Whichever lines of the entries hold the word "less" should be identified and copied.
== == ==
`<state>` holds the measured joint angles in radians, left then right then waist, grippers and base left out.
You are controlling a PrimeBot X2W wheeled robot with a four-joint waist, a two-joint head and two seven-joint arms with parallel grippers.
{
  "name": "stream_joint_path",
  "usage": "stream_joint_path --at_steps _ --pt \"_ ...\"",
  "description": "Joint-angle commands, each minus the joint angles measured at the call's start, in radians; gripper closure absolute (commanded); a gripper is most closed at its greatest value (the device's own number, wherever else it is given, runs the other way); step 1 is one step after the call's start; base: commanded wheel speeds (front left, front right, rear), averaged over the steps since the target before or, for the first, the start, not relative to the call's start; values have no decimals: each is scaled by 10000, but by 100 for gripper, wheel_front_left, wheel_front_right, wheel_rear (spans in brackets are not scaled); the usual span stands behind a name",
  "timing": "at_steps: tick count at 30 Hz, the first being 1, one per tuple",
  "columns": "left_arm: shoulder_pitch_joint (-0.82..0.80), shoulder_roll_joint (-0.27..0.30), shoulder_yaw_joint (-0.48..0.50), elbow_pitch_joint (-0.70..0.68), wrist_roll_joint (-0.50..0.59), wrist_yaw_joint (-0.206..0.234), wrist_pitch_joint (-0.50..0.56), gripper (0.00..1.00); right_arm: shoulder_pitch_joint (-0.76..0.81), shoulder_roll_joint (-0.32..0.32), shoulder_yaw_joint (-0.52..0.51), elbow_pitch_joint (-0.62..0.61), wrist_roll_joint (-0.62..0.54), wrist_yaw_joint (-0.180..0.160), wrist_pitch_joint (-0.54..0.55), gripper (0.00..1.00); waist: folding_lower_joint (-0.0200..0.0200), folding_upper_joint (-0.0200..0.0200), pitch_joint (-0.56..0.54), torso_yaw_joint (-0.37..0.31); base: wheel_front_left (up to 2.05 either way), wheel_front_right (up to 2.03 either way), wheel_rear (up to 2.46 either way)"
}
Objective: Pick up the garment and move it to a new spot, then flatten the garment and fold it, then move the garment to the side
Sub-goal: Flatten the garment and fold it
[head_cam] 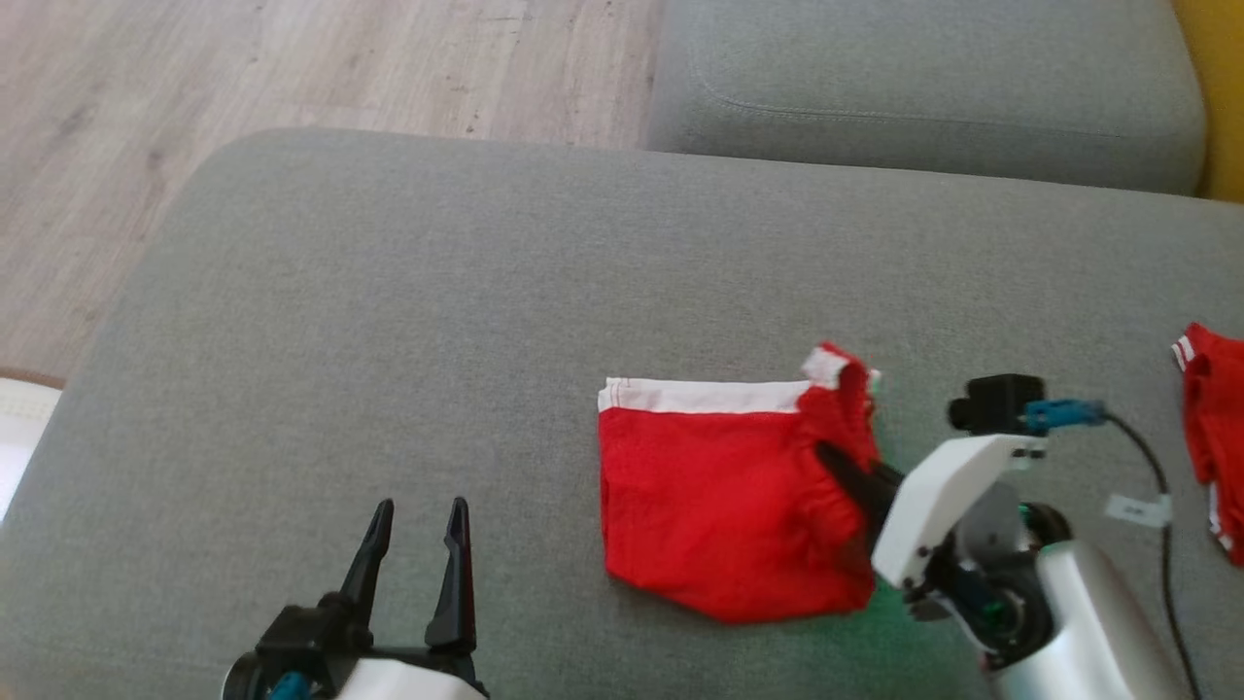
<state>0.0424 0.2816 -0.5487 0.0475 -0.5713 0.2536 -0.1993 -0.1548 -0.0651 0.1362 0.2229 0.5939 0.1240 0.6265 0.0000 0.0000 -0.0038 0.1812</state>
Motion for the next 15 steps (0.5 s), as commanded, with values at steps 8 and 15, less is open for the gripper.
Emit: stream_joint_path --at_steps 8,15 --pt "-745 -74 181 -214 -69 -120 -124 0 -1153 145 1650 521 910 67 -561 100 0 0 28 497 0 0 0" --pt "-839 -191 21 -70 -83 -207 -129 0 -1878 147 2622 2075 1340 67 -1275 53 0 0 3 909 0 0 0"
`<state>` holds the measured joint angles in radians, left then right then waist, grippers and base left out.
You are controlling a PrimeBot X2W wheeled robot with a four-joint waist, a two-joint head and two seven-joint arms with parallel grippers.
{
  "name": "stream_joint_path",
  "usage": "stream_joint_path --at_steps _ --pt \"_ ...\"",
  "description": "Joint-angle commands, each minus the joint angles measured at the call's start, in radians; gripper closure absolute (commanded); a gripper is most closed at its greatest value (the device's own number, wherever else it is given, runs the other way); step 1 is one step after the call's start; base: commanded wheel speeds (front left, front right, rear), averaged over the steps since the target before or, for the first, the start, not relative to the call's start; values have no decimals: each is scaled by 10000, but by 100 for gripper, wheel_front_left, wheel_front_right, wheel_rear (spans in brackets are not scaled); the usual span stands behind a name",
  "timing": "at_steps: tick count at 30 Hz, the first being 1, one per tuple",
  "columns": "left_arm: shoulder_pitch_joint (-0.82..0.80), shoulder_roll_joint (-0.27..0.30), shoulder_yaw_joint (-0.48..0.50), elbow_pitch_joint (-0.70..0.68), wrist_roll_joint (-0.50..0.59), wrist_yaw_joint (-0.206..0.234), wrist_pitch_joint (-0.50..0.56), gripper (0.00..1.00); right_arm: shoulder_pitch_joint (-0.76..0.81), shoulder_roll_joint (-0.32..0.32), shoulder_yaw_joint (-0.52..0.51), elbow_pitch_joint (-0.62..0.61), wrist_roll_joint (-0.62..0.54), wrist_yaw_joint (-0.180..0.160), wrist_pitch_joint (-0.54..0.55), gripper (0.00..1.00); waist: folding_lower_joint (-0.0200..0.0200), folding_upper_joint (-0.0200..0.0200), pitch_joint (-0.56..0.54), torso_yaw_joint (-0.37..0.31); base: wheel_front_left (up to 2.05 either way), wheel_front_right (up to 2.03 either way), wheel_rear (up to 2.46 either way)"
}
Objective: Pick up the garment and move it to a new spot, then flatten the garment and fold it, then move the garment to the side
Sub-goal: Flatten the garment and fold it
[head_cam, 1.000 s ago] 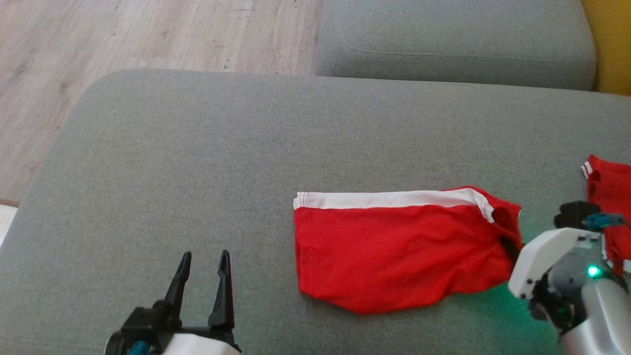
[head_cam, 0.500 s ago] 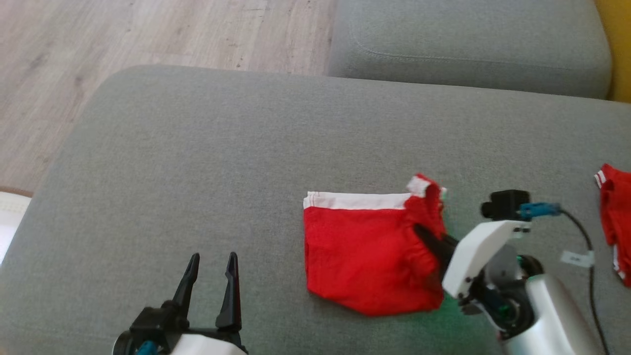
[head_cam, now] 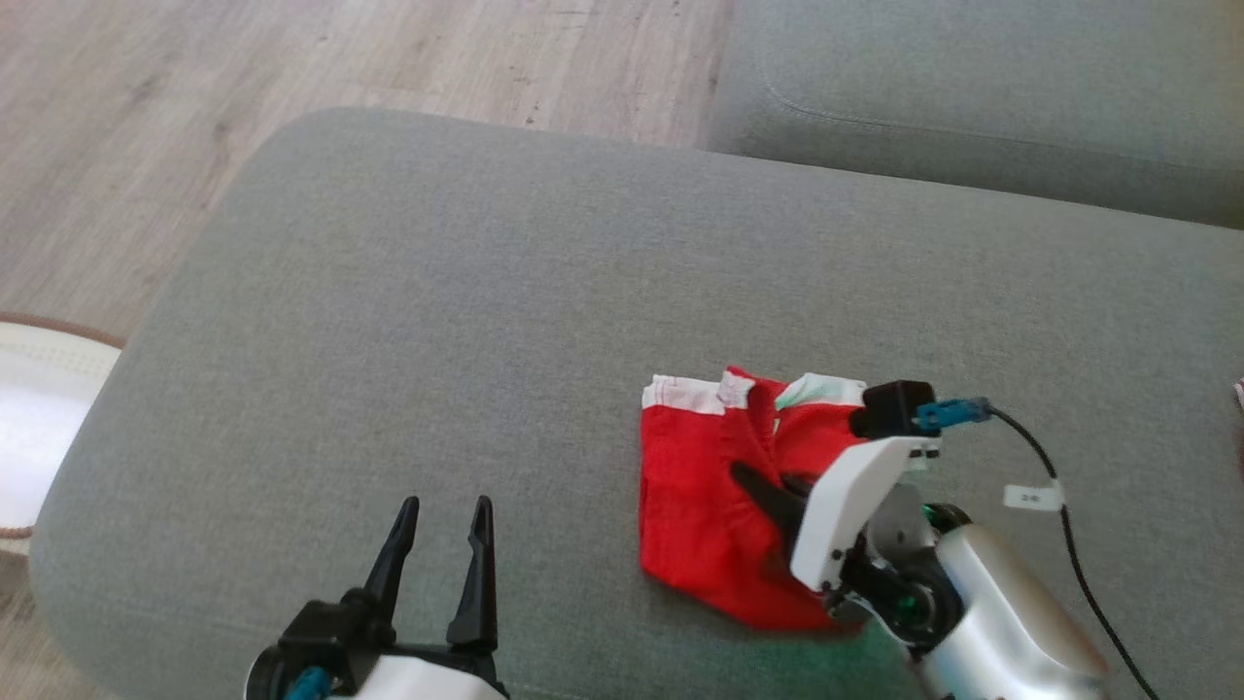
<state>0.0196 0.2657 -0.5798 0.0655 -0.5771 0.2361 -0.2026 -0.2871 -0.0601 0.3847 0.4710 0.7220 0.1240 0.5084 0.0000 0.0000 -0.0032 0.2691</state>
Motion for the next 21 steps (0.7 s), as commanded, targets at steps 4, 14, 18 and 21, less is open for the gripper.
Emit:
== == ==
● **Exercise answer**
Motion for the next 15 steps (0.5 s), as commanded, with values at steps 8 and 15, less is open for the gripper.
Motion for the next 21 steps (0.7 s), as commanded, targets at steps 4, 14, 18 and 21, less is open for the gripper.

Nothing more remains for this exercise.